─── INFORMATION GIVEN

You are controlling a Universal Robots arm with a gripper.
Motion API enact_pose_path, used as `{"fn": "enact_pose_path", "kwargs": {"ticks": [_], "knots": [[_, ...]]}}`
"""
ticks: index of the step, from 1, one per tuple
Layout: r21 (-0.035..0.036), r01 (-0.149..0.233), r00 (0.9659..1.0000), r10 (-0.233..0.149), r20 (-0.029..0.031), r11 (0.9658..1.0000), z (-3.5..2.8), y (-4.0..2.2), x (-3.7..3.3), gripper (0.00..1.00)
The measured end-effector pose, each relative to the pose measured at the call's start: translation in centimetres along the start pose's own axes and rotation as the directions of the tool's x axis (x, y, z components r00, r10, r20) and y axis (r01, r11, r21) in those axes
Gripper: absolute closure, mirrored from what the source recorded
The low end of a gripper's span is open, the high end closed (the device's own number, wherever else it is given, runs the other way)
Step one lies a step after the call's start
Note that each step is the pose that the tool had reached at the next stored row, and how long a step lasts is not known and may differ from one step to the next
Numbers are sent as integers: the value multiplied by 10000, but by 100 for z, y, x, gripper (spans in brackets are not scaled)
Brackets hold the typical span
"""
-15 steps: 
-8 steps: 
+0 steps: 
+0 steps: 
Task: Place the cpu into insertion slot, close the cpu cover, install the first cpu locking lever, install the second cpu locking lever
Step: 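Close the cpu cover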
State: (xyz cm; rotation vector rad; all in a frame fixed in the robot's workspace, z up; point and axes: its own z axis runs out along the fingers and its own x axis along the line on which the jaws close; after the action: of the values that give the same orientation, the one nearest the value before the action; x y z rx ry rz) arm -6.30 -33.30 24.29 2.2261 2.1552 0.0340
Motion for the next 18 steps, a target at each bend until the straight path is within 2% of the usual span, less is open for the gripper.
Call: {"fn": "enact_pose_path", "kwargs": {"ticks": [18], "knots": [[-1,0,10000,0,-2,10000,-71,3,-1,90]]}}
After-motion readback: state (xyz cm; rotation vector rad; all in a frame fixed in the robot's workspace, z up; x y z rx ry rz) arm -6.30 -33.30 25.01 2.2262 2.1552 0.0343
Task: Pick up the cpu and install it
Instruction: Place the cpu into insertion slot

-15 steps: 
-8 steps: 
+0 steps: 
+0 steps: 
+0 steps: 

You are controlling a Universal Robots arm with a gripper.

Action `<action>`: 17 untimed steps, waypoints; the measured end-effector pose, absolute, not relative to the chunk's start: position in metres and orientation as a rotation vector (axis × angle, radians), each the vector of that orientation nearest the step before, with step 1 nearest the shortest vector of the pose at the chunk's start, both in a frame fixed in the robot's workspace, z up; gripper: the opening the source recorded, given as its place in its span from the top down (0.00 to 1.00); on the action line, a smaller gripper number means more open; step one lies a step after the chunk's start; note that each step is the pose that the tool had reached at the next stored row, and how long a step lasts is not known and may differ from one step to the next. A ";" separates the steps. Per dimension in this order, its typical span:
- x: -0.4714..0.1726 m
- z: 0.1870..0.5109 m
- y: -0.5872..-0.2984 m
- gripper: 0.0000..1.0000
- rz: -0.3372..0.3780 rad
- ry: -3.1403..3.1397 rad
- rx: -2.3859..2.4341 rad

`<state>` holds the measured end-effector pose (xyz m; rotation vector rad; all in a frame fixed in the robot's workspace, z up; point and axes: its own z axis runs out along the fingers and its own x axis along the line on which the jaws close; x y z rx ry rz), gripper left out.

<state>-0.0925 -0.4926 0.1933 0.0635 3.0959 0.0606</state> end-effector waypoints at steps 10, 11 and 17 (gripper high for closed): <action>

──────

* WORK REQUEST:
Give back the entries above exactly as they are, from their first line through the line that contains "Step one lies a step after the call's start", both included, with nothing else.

* ANSWER BELOW:
You are controlling a Universal Robots arm with a gripper.
Motion API enact_pose_path, used as `{"fn": "enact_pose_path", "kwargs": {"ticks": [_], "knots": [[_, ...]]}}`
"""
ticks: index of the step, from 1, one per tuple
Layout: r21 (-0.035..0.036), r01 (-0.149..0.233), r00 (0.9659..1.0000), r10 (-0.233..0.149), r20 (-0.029..0.031), r11 (0.9658..1.0000), z (-3.5..2.8), y (-4.0..2.2), x (-3.7..3.3), gripper (0.00..1.00)
The measured end-effector pose, each relative to the pose measured at the call's start: translation in centimetres along the start pose's own axes and rotation as the directions of the tool's x axis (x, y, z components r00, r10, r20) and y axis (r01, r11, r21) in those axes
Gripper: absolute closure, mirrored from what the source recorded
The low end of a gripper's span is open, the high end closed (the device's own number, wherever else it is given, runs the other way)
Step one lies a step after the call's start

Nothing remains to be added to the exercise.